AIM OF THE TASK:
Without skipping anything, transcribe the listing that follows.

[TASK DATA Boundary: Start]

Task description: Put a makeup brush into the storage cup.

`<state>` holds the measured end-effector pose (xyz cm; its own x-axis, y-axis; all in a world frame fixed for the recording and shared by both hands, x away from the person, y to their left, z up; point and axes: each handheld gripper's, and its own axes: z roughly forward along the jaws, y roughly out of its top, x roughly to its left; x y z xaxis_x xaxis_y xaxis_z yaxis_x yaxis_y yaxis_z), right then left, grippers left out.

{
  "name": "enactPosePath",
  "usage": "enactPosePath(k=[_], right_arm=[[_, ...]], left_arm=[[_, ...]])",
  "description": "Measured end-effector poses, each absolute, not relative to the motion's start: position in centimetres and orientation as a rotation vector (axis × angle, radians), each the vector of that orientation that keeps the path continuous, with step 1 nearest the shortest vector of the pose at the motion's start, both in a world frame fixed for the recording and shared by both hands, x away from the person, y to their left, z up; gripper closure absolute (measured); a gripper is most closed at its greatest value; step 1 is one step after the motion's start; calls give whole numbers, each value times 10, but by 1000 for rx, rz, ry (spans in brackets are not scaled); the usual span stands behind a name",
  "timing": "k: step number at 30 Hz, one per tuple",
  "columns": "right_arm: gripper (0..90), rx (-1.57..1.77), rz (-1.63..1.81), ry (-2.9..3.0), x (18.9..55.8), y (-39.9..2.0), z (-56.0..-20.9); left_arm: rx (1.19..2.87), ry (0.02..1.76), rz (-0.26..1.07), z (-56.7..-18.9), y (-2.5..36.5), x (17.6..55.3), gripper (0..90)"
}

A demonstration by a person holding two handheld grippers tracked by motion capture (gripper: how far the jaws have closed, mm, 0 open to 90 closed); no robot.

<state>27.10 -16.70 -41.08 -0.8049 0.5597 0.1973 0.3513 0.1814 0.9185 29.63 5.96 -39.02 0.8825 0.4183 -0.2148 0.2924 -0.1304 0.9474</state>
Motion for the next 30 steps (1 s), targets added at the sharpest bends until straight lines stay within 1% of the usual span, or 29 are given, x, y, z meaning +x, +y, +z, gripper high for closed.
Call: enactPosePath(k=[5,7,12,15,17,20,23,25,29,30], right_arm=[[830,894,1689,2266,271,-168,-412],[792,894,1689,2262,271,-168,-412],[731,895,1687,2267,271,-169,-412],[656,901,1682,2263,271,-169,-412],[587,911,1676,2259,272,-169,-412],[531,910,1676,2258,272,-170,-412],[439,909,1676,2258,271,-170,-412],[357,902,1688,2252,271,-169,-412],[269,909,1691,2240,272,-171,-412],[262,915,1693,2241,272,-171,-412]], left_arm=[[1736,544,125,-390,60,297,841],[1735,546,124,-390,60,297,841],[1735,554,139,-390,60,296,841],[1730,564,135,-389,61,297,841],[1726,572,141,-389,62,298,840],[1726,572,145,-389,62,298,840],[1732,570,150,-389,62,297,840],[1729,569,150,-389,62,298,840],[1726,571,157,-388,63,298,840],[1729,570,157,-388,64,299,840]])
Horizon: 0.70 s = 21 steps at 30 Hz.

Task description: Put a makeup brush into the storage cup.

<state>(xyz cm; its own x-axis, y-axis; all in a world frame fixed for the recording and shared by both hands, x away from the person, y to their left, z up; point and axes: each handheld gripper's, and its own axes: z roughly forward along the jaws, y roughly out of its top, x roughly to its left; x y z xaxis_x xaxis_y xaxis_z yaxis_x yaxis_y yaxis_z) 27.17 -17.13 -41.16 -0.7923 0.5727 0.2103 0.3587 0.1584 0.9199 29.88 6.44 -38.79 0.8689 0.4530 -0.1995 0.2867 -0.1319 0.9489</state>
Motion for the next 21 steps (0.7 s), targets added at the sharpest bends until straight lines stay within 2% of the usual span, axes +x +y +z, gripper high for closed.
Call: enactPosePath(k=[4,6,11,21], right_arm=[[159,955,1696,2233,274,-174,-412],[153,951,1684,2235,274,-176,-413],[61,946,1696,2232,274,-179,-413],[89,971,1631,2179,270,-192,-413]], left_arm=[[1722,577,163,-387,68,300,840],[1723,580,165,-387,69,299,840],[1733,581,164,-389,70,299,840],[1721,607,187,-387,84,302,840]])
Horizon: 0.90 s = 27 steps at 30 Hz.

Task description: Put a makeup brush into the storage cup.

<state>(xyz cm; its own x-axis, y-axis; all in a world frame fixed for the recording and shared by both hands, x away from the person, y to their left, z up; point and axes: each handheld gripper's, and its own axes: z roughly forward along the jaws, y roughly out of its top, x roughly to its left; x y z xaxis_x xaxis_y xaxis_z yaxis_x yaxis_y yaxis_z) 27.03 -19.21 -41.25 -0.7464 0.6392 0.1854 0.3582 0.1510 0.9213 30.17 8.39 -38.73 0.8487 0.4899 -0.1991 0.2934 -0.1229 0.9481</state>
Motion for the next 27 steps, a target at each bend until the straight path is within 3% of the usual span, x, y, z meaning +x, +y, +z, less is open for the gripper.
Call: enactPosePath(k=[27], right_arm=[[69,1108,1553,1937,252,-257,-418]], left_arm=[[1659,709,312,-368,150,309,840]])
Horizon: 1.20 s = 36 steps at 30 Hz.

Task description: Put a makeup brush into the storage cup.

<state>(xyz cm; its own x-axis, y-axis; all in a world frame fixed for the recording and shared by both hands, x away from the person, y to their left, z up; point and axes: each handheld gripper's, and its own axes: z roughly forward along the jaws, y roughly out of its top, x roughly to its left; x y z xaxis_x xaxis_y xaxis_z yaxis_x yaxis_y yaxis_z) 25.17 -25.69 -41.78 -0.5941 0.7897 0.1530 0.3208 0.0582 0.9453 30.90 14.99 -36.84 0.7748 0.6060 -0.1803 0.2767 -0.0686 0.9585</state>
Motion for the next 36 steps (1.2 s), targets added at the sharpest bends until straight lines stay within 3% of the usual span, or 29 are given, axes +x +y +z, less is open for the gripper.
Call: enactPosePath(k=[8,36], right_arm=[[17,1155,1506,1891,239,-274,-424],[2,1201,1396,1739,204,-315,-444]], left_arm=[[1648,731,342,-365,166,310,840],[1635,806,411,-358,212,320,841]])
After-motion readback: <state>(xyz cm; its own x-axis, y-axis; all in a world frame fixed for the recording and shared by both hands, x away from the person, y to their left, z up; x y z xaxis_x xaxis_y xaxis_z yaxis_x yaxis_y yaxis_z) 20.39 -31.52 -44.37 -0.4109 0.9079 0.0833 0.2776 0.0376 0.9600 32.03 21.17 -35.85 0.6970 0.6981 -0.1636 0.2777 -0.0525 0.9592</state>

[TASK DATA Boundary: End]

OUTPUT FOR THIS EXERCISE:
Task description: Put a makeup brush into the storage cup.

`<state>` holds the measured end-effector pose (xyz cm; its own x-axis, y-axis; all in a world frame fixed for the recording and shared by both hands, x away from the person, y to their left, z up; point and axes: each handheld gripper's, and its own axes: z roughly forward along the jaws, y roughly out of its top, x roughly to its left; x y z xaxis_x xaxis_y xaxis_z yaxis_x yaxis_y yaxis_z), right then left, grippers left out.

{
  "name": "enactPosePath",
  "usage": "enactPosePath(k=[_], right_arm=[[_, ...]], left_arm=[[_, ...]])",
  "description": "Measured end-effector poses, each absolute, not relative to the motion's start: position in centimetres and orientation as a rotation vector (axis × angle, radians), each the vector of that orientation that keeps the path continuous, with step 1 nearest the shortest vector of the pose at the motion's start, both in a world frame fixed for the recording and shared by both hands, x away from the person, y to their left, z up; gripper closure absolute (measured); a gripper is most closed at its greatest value; step 1 is one step after the motion's start; calls give whole numbers, each value times 10, but by 1000 for rx, rz, ry (spans in brackets are not scaled); the usual span stands behind a name",
  "timing": "k: step number at 30 Hz, one per tuple",
  "columns": "right_arm: gripper (0..90), rx (-1.57..1.77), rz (-1.63..1.81), ry (-2.9..3.0), x (18.9..55.8), y (-39.9..2.0), z (-56.0..-20.9); left_arm: rx (1.19..2.87), ry (0.02..1.76), rz (-0.26..1.07), z (-56.7..-18.9), y (-2.5..36.5), x (17.6..55.3), gripper (0..90)"
}

A demonstration by a person holding two handheld grippers tracked by motion capture (gripper: how far the jaws have closed, mm, 0 open to 90 closed); no robot.

<state>27.10 -16.70 -41.08 -0.8049 0.5597 0.1973 0.3513 0.1814 0.9185 29.63 5.96 -39.02 0.8825 0.4183 -0.2148 0.2924 -0.1304 0.9474</state>
Motion for the next 30 steps (1 s), targets added at the sharpest bends until straight lines stay within 1% of the usual span, or 29 are given, x, y, z meaning +x, +y, +z, gripper high for closed.
Call: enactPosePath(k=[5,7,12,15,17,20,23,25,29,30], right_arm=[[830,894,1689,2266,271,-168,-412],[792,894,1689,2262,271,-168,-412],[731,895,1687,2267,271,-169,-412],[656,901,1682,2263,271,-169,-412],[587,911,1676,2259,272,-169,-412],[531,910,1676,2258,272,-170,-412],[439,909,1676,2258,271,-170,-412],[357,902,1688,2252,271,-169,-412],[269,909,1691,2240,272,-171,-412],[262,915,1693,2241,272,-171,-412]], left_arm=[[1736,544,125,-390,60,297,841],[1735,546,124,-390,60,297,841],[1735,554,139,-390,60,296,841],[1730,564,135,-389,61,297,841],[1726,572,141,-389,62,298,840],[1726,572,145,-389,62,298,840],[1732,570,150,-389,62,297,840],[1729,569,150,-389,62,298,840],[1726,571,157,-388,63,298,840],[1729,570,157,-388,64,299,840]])
Horizon: 0.70 s = 21 steps at 30 Hz.

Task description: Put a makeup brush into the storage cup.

<state>(xyz cm; its own x-axis, y-axis; all in a world frame fixed for the recording and shared by both hands, x away from the person, y to their left, z up; point and axes: each handheld gripper's, and its own axes: z roughly forward along the jaws, y roughly out of its top, x roughly to its left; x y z xaxis_x xaxis_y xaxis_z yaxis_x yaxis_y yaxis_z) 27.17 -17.13 -41.16 -0.7923 0.5727 0.2103 0.3587 0.1584 0.9199 29.88 6.44 -38.79 0.8689 0.4530 -0.1995 0.2867 -0.1319 0.9489</state>
Motion for the next 21 steps (0.7 s), targets added at the sharpest bends until straight lines stay within 2% of the usual span, axes +x +y +z, gripper high for closed.
Call: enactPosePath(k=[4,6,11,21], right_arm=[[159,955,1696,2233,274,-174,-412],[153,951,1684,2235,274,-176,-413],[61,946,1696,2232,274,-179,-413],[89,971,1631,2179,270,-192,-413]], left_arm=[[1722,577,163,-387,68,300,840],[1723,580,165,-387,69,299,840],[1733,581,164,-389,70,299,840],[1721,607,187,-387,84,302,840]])
Horizon: 0.90 s = 27 steps at 30 Hz.

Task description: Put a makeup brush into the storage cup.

<state>(xyz cm; its own x-axis, y-axis; all in a world frame fixed for the recording and shared by both hands, x away from the person, y to their left, z up; point and axes: each handheld gripper's, and its own axes: z roughly forward along the jaws, y roughly out of its top, x roughly to its left; x y z xaxis_x xaxis_y xaxis_z yaxis_x yaxis_y yaxis_z) 27.03 -19.21 -41.25 -0.7464 0.6392 0.1854 0.3582 0.1510 0.9213 30.17 8.39 -38.73 0.8487 0.4899 -0.1991 0.2934 -0.1229 0.9481</state>
Motion for the next 27 steps, a target at each bend until the straight path is within 3% of the usual span, x, y, z meaning +x, +y, +z, less is open for the gripper.
Call: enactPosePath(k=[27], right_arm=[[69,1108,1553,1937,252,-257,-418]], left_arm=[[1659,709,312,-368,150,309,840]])
Horizon: 1.20 s = 36 steps at 30 Hz.

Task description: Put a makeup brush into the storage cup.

<state>(xyz cm; its own x-axis, y-axis; all in a world frame fixed for the recording and shared by both hands, x away from the person, y to their left, z up; point and axes: each handheld gripper's, and its own axes: z roughly forward along the jaws, y roughly out of its top, x roughly to its left; x y z xaxis_x xaxis_y xaxis_z yaxis_x yaxis_y yaxis_z) 25.17 -25.69 -41.78 -0.5941 0.7897 0.1530 0.3208 0.0582 0.9453 30.90 14.99 -36.84 0.7748 0.6060 -0.1803 0.2767 -0.0686 0.9585</state>
Motion for the next 36 steps (1.2 s), targets added at the sharpest bends until straight lines stay within 3% of the usual span, or 29 are given, axes +x +y +z, less is open for the gripper.
Call: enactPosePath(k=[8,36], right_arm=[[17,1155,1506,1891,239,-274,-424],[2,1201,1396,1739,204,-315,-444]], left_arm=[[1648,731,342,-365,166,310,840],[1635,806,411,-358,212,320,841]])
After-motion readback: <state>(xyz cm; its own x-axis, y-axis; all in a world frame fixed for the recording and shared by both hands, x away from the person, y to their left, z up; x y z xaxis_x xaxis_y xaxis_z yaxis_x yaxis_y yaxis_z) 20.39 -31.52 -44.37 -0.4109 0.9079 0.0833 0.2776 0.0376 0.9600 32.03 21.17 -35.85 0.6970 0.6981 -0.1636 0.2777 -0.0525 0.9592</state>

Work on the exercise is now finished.